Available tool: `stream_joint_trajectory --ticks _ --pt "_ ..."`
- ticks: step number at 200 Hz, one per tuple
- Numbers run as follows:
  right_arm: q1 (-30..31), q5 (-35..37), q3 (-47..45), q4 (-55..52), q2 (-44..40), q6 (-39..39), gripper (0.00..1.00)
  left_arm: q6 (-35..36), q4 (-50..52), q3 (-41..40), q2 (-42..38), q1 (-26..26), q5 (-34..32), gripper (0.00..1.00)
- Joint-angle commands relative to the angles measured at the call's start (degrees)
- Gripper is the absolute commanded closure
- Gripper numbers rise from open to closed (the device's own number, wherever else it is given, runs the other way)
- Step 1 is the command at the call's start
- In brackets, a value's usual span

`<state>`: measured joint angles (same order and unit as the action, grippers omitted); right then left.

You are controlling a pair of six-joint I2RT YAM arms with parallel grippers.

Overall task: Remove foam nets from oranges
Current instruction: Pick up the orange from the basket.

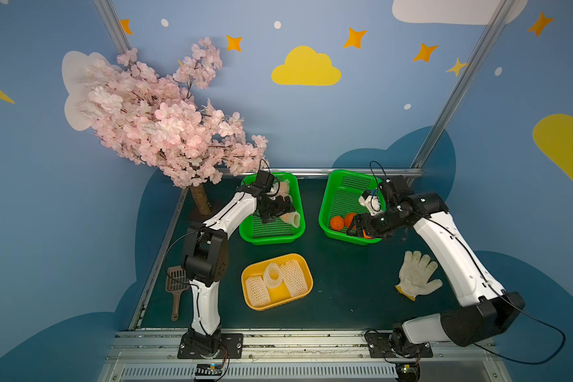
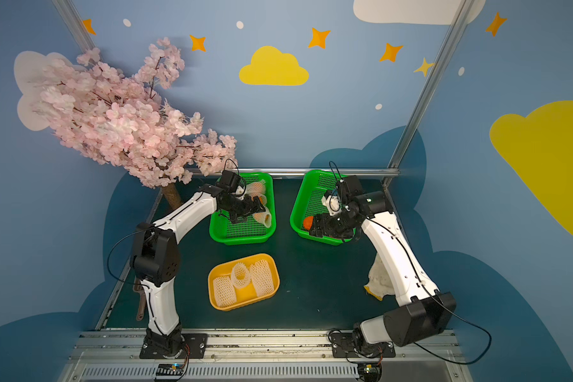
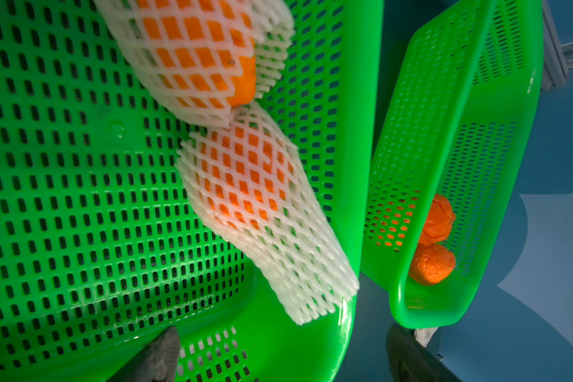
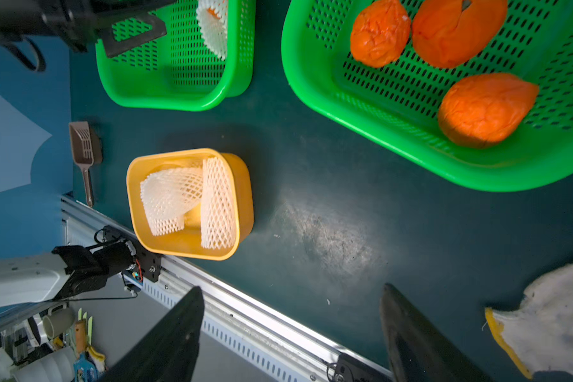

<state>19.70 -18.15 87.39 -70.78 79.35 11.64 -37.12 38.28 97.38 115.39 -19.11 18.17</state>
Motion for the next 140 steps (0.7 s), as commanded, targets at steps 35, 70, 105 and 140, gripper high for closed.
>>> stream_joint_trajectory --ticks 35,70,105,140 --pt "3.8 -2.4 -9.5 1.7 -10.3 5.1 0.18 -12.3 -6.5 1.0 4.3 0.7 0.3 0.03" --pt "5.9 -1.8 -12.3 1.1 -13.2 6.2 0.18 -18.6 -11.1 0.3 6.6 0.9 -0.9 0.03" --pt "6.4 -2.1 -13.4 1.0 -14.8 7.2 0.18 -23.1 -12.8 -0.6 7.8 1.2 -3.4 0.04" --pt "7.1 -2.6 -14.4 1.4 -15.3 7.5 0.18 -25.9 -13.0 2.7 11.0 1.1 -4.1 0.07"
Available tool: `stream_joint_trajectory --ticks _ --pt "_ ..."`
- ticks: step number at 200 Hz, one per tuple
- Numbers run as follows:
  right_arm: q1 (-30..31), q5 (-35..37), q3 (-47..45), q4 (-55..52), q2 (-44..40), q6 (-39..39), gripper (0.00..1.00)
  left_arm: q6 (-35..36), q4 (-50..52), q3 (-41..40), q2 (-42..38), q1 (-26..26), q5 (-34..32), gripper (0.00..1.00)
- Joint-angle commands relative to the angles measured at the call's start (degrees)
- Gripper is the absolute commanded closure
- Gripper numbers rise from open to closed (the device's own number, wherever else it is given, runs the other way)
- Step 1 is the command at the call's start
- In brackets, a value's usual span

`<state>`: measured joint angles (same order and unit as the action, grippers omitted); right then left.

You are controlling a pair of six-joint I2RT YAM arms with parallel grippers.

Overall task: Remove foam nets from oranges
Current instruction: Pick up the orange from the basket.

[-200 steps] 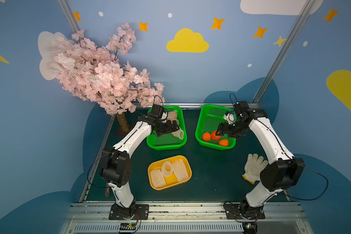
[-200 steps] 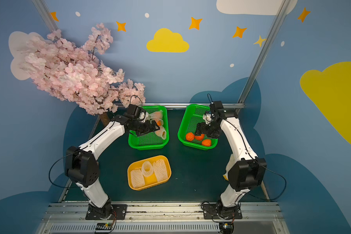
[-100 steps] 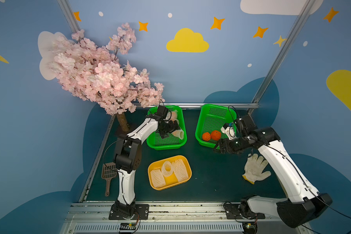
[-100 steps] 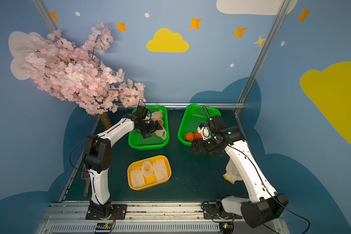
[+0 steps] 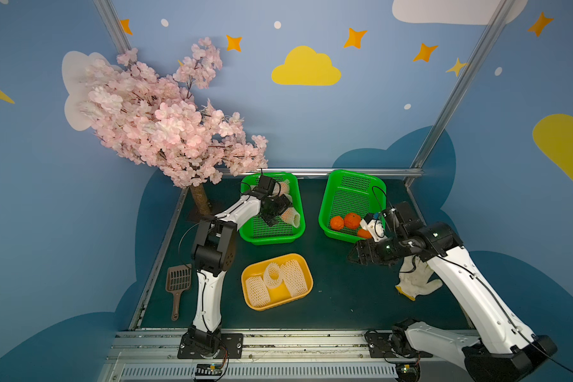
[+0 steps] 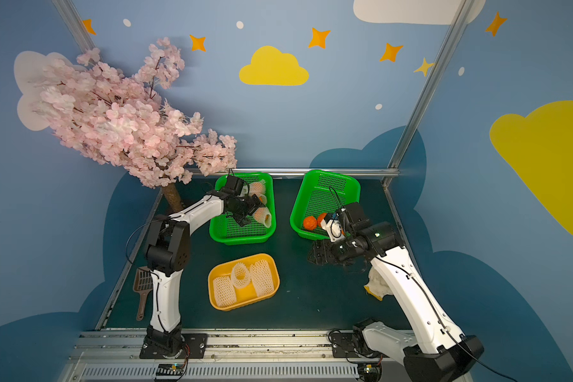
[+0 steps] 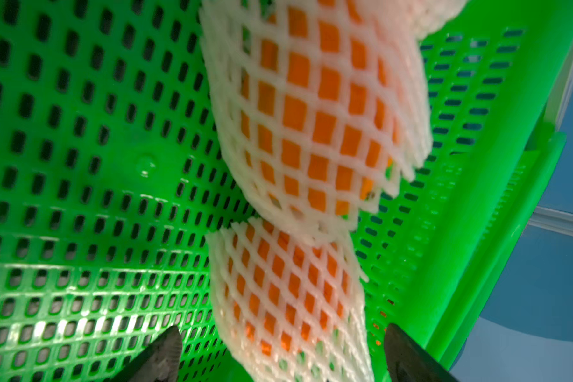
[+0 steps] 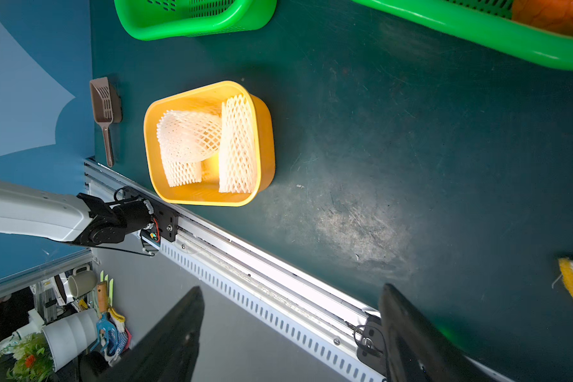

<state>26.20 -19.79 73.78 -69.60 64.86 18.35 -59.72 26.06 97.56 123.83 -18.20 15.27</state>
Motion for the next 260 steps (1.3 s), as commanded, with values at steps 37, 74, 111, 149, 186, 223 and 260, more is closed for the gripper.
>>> stream_joint_trajectory --ticks 37,74,111,149,186,223,260 --pt "0.8 -0.7 -1.3 0.0 -1.0 0.6 0.18 -2.1 6.0 10.1 7.5 -0.5 -1.5 0.11" --pt "0.9 -1.0 -2.2 0.2 -1.7 0.5 0.18 -1.6 8.0 11.6 8.6 -1.1 -4.3 0.23" --pt "0.9 -0.6 -3.5 1.8 -2.9 0.8 0.18 0.1 8.2 11.7 8.2 -1.3 -3.9 0.42" --pt "0.8 0.9 -5.6 5.1 -5.8 1.1 0.18 3.7 8.2 10.7 4.1 -1.3 -4.0 0.45" --pt "0.7 1.5 -7.7 7.6 -8.1 1.9 0.18 5.5 5.4 6.0 -2.8 -1.6 -2.6 0.46" --pt "0.4 0.4 -7.9 7.8 -7.3 2.0 0.18 7.0 5.0 2.7 -9.4 -2.3 -2.3 0.46" --pt "-0.2 -0.3 -7.6 7.9 -7.7 2.5 0.18 8.8 6.8 1.1 -15.3 -4.2 1.3 0.46"
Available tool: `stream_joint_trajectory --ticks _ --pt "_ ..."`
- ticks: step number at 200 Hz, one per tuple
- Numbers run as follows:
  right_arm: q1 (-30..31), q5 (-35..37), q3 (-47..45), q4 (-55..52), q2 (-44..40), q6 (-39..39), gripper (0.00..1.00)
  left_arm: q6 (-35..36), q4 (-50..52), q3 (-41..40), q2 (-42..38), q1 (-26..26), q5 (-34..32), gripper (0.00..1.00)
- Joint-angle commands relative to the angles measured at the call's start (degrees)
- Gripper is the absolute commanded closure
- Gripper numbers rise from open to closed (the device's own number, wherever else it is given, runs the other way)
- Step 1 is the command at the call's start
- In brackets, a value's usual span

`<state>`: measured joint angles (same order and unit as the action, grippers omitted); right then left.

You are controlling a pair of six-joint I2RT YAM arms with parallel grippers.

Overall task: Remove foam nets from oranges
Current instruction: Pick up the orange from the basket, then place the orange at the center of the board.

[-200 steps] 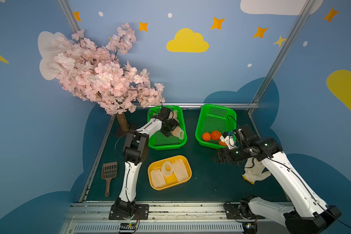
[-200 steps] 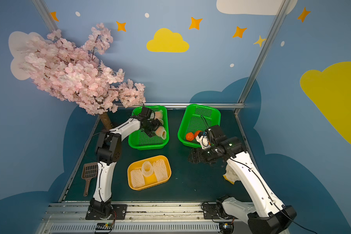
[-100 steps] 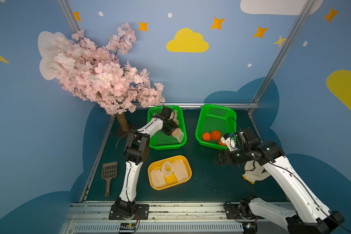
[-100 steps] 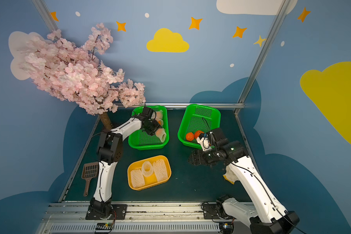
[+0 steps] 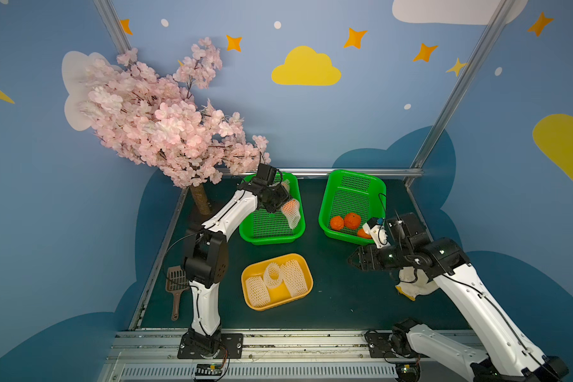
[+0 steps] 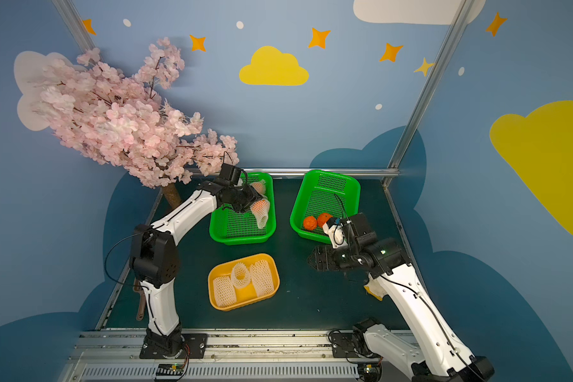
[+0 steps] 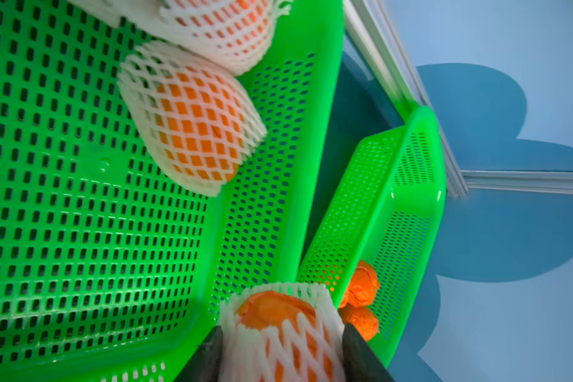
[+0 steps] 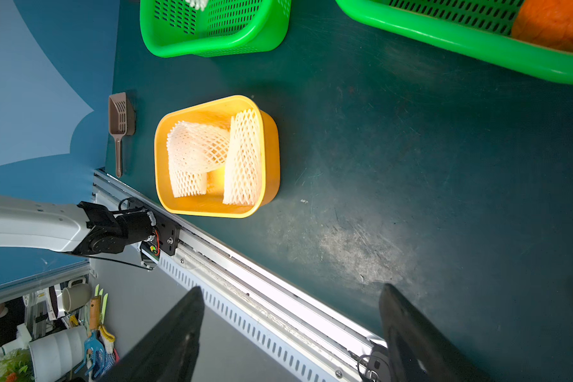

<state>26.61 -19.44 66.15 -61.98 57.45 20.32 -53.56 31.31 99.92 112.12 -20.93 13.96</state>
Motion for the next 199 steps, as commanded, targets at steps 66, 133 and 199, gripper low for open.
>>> stream_joint_trajectory --ticks 66,133,199 --pt "-11.4 -3.5 -2.4 -1.4 -3.2 4.8 0.18 0.5 0.0 -11.7 -15.1 -12.6 5.3 0.47" --pt "-20.0 -11.9 1.0 12.6 15.5 6.3 0.51 -5.5 -5.8 -20.7 -16.6 -25.0 5.5 0.48" --pt "-22.4 -17.3 -0.4 3.3 15.1 -2.9 0.56 -11.0 -13.7 -24.4 -8.5 -28.2 5.9 0.47"
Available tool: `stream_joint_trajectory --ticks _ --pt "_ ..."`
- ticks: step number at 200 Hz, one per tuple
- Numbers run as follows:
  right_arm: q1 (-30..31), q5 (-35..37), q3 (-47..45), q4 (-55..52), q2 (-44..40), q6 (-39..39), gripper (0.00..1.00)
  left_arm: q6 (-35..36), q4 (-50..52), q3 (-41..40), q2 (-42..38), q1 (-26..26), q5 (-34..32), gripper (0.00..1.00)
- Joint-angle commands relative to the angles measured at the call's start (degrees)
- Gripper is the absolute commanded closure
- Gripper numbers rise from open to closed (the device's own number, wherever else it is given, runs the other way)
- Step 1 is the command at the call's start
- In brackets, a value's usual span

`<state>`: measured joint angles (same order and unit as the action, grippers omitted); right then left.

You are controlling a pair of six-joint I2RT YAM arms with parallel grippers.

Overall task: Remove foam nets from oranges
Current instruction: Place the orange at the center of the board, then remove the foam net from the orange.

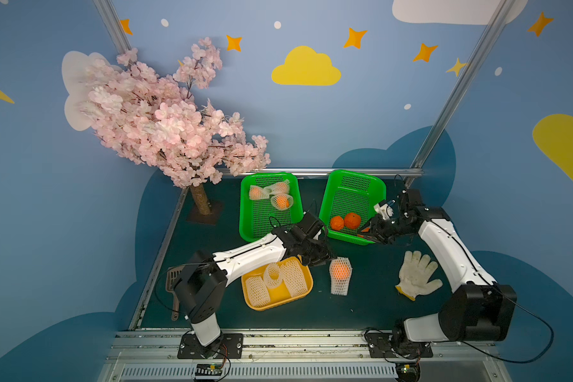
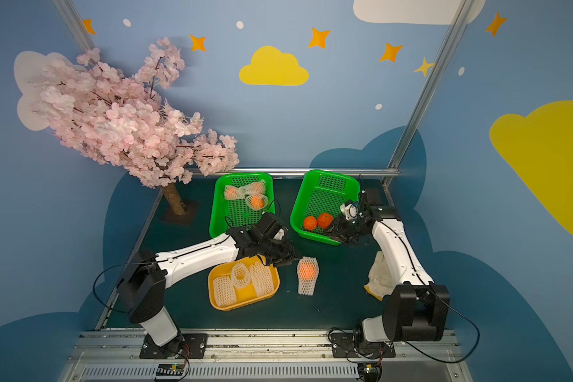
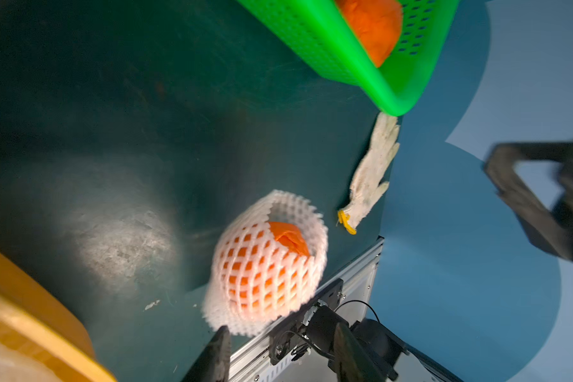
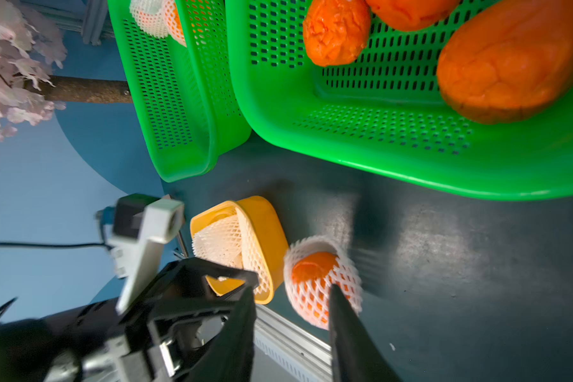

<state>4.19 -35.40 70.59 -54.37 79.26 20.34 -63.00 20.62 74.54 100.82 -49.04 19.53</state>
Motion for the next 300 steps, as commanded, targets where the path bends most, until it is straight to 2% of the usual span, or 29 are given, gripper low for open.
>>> stream_joint_trajectory --ticks 1,18,52,79,101,144,170,184,202,221,239,250,300 --pt "0.0 -1.4 -5.1 -4.3 -6.9 -2.9 0.55 -1.6 -3.1 1.1 3.1 -0.1 0.3 0.47" --pt "0.3 -2.7 -9.9 -4.8 -9.7 -3.2 0.52 -0.8 -2.7 2.7 4.4 -0.1 -0.1 0.44" --pt "0.2 -1.8 -16.0 -6.9 -14.7 -4.2 0.46 3.0 0.5 4.7 3.2 -0.1 -1.9 0.30" --pt "0.3 -1.9 -19.1 -5.9 -17.2 -4.3 0.42 10.0 2.1 5.1 1.2 -0.3 -3.9 0.22" --pt "0.2 -2.1 -19.1 -5.9 -18.0 -4.3 0.41 20.9 6.0 7.6 1.2 -0.3 -3.0 0.20" --pt "0.1 -3.1 -19.0 -6.9 -17.1 -4.1 0.40 51.1 15.3 12.0 -0.3 -1.3 -0.2 0.20" --pt "-0.1 -3.7 -19.1 -7.2 -17.6 -3.3 0.38 72.6 14.4 6.8 -4.5 -4.4 -0.7 0.19" --pt "-0.1 -4.9 -19.3 -6.8 -17.5 -2.9 0.38 80.2 9.0 1.2 -7.2 -5.7 -1.5 0.16" --pt "-0.1 -5.8 -19.6 -7.0 -17.1 -2.9 0.37 84.8 3.3 -3.2 -9.3 -5.9 -2.9 0.13" --pt "-0.3 -5.8 -19.8 -7.4 -17.0 -3.4 0.37 90.3 2.8 -4.2 -9.1 -7.1 -1.6 0.12" --pt "-0.4 -6.2 -19.7 -7.6 -17.2 -3.6 0.37 95.0 1.3 -5.7 -7.6 -9.9 -5.4 0.10" --pt "-0.6 -6.4 -19.9 -7.7 -17.5 -3.7 0.36 96.4 -0.1 -6.0 -6.0 -10.7 -8.7 0.10" --pt "-1.3 -8.0 -20.5 -8.0 -18.2 -3.7 0.36 101.3 -6.4 -4.3 0.7 -13.5 -13.8 0.11"
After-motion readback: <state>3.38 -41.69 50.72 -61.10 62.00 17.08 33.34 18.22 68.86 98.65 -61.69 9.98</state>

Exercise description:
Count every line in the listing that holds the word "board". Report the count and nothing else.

Written answer:
2